Completed in 1797, Shire Hall was the centre of law and government in Dorset for more than 200 years. It was built to replace the old county hall that that stood on the site, reported to be in a ‘ruinous state’ in 1795.[i] The new court, as John Hutchins, the county historian, described it was ‘very handsome, light, plain and simple…[it] will contain every convenience and accommodation which can be required’.[ii] The bi-annual Assizes were held there from its opening, trying the most serious cases, including capital crimes. Most famously, the court was responsible for the prosecution of the Tolpuddle Martyrs in 1834.[iii] From 1825, the county quarter sessions were also held at Shire Hall.[iv] As a result, the court became the seat of criminal-judicial authority and government administration in the county until its closure in 1955.[v]

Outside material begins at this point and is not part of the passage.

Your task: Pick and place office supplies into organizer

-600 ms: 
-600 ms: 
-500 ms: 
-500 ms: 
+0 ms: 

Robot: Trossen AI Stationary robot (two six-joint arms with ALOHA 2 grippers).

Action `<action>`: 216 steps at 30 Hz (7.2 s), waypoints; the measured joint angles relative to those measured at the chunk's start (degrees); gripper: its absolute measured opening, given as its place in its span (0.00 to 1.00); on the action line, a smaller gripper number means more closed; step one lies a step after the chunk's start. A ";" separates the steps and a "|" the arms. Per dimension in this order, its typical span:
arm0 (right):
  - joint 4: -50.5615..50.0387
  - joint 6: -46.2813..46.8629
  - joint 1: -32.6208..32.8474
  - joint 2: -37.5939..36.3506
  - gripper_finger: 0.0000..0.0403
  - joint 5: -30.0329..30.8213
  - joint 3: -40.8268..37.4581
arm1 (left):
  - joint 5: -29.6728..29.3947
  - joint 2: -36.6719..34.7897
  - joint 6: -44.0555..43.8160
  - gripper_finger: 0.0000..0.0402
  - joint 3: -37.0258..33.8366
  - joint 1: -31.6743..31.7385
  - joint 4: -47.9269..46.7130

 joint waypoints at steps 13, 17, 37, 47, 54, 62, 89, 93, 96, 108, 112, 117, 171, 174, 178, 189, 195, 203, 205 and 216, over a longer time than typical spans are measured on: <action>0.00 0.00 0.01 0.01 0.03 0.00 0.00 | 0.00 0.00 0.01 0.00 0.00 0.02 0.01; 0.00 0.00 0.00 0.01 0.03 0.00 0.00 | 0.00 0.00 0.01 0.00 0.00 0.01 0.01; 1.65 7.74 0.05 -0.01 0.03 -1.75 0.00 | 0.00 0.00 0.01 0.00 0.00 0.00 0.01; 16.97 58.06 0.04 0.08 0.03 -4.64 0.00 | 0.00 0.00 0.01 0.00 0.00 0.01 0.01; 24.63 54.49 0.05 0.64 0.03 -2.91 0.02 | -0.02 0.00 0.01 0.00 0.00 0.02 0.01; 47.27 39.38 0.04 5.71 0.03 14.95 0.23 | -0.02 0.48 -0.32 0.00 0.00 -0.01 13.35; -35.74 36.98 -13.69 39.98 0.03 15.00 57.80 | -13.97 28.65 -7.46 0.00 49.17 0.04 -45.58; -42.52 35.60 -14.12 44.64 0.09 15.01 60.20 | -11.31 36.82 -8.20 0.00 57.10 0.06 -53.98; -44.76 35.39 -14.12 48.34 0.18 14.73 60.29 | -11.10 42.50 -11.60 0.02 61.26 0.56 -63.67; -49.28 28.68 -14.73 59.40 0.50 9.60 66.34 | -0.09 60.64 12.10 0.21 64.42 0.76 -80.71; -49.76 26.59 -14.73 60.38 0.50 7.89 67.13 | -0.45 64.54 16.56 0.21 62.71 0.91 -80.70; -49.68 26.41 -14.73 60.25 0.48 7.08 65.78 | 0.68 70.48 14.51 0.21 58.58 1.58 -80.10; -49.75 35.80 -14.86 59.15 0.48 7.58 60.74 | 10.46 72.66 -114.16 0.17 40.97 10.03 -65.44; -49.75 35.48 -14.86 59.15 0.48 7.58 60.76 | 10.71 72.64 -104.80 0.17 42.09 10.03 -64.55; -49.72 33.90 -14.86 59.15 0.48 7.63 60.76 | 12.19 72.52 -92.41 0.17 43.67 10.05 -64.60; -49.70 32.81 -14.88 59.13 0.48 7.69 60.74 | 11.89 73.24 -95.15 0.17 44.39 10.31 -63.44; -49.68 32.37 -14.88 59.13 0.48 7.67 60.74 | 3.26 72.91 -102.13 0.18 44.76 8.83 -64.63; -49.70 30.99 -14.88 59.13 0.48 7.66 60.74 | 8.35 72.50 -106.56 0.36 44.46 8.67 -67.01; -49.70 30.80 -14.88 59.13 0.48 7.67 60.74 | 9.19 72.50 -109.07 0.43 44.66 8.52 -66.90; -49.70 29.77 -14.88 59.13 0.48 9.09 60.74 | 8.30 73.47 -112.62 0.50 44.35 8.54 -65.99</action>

The notion of weighing ideas in the balance encompasses the museum’s aim to present different perspectives on law, order and justice, not a particular line regarding what is better or worse. The new exhibition moves away from salacious and sensational narratives that emphasise ‘rough justice’. Presenting the changes in criminal justice over the period of Shire Hall’s lifetime as a progression from a barbaric, brutal system to a more rational and humane one – a ‘better’ one that resembles our current system – is both inaccurate and unhelpful. It does not help us understand why our antecedents relied on physical punishments, nor does it leave room to critically reflect on the way the law works now. It underestimates the important social function the courts played, and indeed, continue to play.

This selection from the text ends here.